There are few theoretical studies which examine the density of infected questing and feeding ticks separately instead of focusing on the density of total infected ticks (but see (Rosá and Pugliese 2007)). By separating each tick stage into a questing and feeding class we can examine the risk of zoonotic spillover, where an increased density of questing infected nymphs or adults would pose a greater risk of pathogen spillover (Eisen et al. 2002). Our model results indicate that increases in small host density lead to increases in the density of questing infected nymphs and adults (Fig.  and see Figures S.25 - S.29 for comparable results with different parasitisation index levels), due to increased rates of progression through the larval and nymphal stage. This is in line with field studies that have indicated a positive correlation between small host density and questing nymph tick densities (Krawczyk et al. 2020), suggesting that high small host densities could lead to the greatest risk of zoonotic spillover to humans or livestock. Initial increases in large host density leads to increases in infected questing nymph and adult ticks (Fig. 7) since this increases overall tick density and therefore tick reproduction. Field studies have also indicated that increases in large host density can lead to an increase in density of infected questing nymphs (Dickinson et al. 2020; Takumi et al. 2019). In our model study further increases in large host density leads to an increase in available hosts for nymph and adult tick attachment and this leads to a reduction in questing nymph and adult ticks suggesting a reduced risk for human and livestock spillover at high large host densities. This process in our model is similar to a ‘mopping effect’ in field situations, where acaricide treated hosts, such as sheep, are allowed to increase in density to provide alternative hosts for ticks, and therefore reduce the risk of transmission to a focal host (Braks et al. 2016). Therefore, our model results indicate that regions with high densities of small hosts, average densities of large hosts and host species with high average tick burden pose the greatest risk of infection spillover to livestock and humans. This highlights the importance of considering host community composition when modelling the epidemiology of host tick systems.

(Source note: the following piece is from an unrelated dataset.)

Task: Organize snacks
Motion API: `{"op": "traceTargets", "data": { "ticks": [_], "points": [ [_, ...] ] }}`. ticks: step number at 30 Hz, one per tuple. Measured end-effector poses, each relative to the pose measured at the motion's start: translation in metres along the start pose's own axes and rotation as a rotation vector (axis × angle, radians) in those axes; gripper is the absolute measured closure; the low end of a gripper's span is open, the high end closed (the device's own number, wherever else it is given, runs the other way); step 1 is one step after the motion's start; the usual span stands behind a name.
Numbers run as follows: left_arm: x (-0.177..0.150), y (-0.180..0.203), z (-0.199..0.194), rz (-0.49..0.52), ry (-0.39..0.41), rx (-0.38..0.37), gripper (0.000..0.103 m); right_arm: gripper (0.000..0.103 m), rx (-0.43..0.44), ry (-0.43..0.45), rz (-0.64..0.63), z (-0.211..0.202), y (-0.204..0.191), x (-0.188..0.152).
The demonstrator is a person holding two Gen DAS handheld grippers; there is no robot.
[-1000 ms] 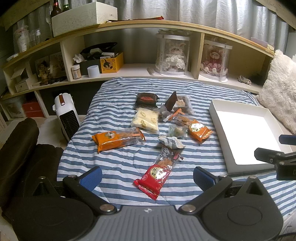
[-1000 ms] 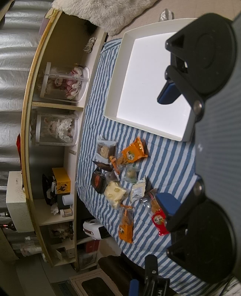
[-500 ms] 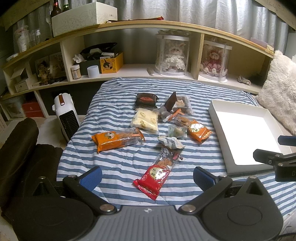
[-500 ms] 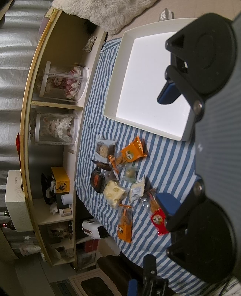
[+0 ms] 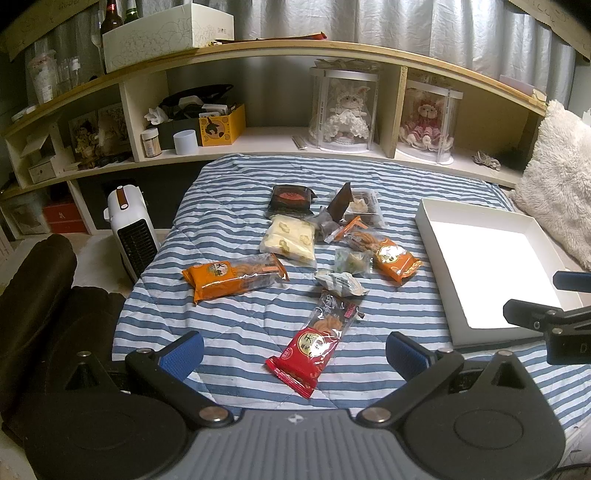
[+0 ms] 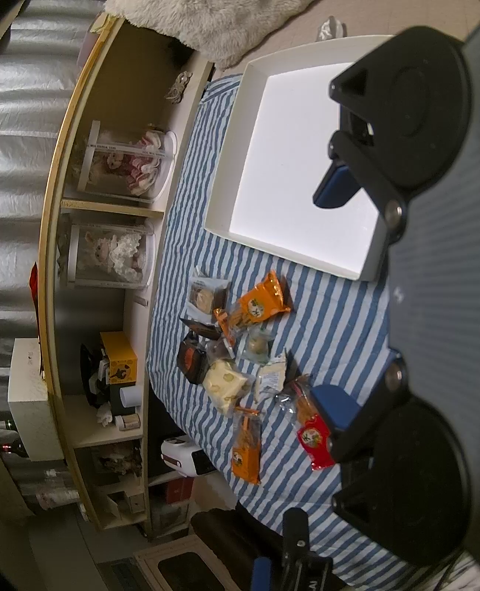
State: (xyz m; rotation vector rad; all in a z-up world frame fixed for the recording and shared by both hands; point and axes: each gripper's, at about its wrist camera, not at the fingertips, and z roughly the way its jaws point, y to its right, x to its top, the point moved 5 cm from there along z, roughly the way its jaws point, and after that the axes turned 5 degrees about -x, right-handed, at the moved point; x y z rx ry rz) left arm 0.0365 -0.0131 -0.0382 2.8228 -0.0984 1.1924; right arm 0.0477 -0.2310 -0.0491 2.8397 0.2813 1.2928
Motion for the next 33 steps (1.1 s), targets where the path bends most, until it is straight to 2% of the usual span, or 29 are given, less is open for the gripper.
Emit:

In general, our model framework has been able to explain variation in host prevalence due to changes in specific host density and host tick burden and therefore suggests that host community composition may play a crucial role in explaining the variation in prevalence of tick-borne infection. The model framework can be adapted to represent specific host-tick-infection systems and so can be used to manage tick-borne infections and the spread of zoonotic tick-borne disease to humans and livestock.